Sun followed by rain is one thing, one might say a natural example of impermanence, of everything changing. Sun followed by drought may likewise be a natural sequence; both rain and drought are subject to causes and conditions, not only directly by the atmosphere, but also by the contributions of all who create karma on the planet that may affect weather and climate. Taking a rained out wedding personally, as in that’s the payback for stepping a a bug yesterday is probably not correct thinking. In the same vein, the farmer who takes credit for a well-needed rainstorm because he swung a chicken over his head three times last Thursday may also be flawed. I can’t honestly say for sure.

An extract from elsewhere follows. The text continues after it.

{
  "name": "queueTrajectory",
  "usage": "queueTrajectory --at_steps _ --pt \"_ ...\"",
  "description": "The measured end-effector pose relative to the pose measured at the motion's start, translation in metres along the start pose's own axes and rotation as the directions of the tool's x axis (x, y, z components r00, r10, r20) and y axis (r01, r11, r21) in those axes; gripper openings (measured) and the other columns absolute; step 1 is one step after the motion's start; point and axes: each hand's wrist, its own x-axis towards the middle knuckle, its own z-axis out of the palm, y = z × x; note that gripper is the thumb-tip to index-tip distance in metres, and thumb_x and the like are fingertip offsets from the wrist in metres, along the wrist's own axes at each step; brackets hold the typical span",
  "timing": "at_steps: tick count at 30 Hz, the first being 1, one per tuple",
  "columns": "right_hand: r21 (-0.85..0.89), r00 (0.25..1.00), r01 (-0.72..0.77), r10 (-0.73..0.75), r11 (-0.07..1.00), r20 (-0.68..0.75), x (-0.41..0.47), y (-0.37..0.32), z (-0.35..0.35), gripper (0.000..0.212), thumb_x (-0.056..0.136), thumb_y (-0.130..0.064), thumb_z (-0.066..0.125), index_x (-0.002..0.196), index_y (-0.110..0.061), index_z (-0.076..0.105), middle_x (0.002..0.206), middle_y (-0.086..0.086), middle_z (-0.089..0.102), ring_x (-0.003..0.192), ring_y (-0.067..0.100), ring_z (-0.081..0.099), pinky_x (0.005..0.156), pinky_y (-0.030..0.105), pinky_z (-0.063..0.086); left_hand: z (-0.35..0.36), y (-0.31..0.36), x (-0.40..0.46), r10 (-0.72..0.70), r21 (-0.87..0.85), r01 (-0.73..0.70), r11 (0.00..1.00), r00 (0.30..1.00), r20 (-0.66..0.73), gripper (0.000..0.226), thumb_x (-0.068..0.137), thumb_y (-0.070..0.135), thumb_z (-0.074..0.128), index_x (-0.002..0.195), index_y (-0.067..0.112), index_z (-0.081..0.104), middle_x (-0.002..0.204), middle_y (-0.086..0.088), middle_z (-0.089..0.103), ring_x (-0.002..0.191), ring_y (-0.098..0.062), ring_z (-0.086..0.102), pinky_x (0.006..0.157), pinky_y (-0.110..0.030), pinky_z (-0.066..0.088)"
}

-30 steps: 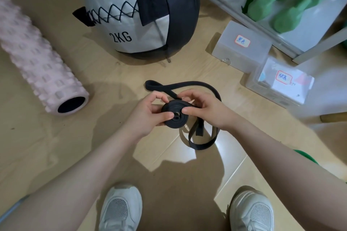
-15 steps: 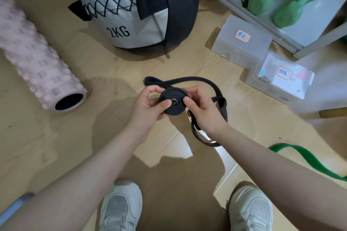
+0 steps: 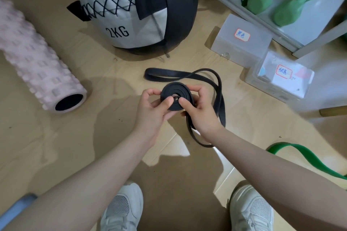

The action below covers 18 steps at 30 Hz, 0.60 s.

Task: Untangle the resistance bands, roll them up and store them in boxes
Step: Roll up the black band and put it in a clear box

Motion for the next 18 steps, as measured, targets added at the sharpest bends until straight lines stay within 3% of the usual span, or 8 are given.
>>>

My thought on karma, and rebirth for that matter, is that they’ll take care of themselves, that is if there’s a “they” to be taken care of in the first place. If the result of one’s belief in “good” and “bad” karma, of “heaven” and “hell,” of “reward” and “punishment” really doesn't matter. As a concept, karma is as empty as any and every other concept. Taking that to be an excuse for nihilistic behavior would be incorrect, as general denial of “this” being involved in the rising of “that.” I can’t say you’ll be return as a fox for 500 rebirths, but I also can’t say you won’t. Even if it’s a Pascal’s Wager situation where performing correct action is a good idea, just in case there is some sort of cosmic retribution to come from it, that’s OK. Maybe not 100% correct, but maybe not incorrect either. What matters is that we ask ourselves “who is it that’s acting like there’s no downside to correct action,” “who is it that considers ‘this’ bad, and ‘that’ to be good,” “who is it that has created this karma,” “who is it that has had this fortunate rebirth, to hear the Dharma?” What really matters is that for whatever underlying reason there may be, we perform bodhisattva action, saving all beings. It may start out as a means of accruing good karma or merit, maybe as a means to avoid rebirth in one of the lower realms, and then eventually, for “no merit whatsoever,” as the Red-Bearded Barbarian once said.

Bodhidharma has another quote attributed to him that sums up karma as well as any other: “When something unpleasant happens, don’t be angry, it only makes sense.”

That’s the gravity of karma: It’s relentless.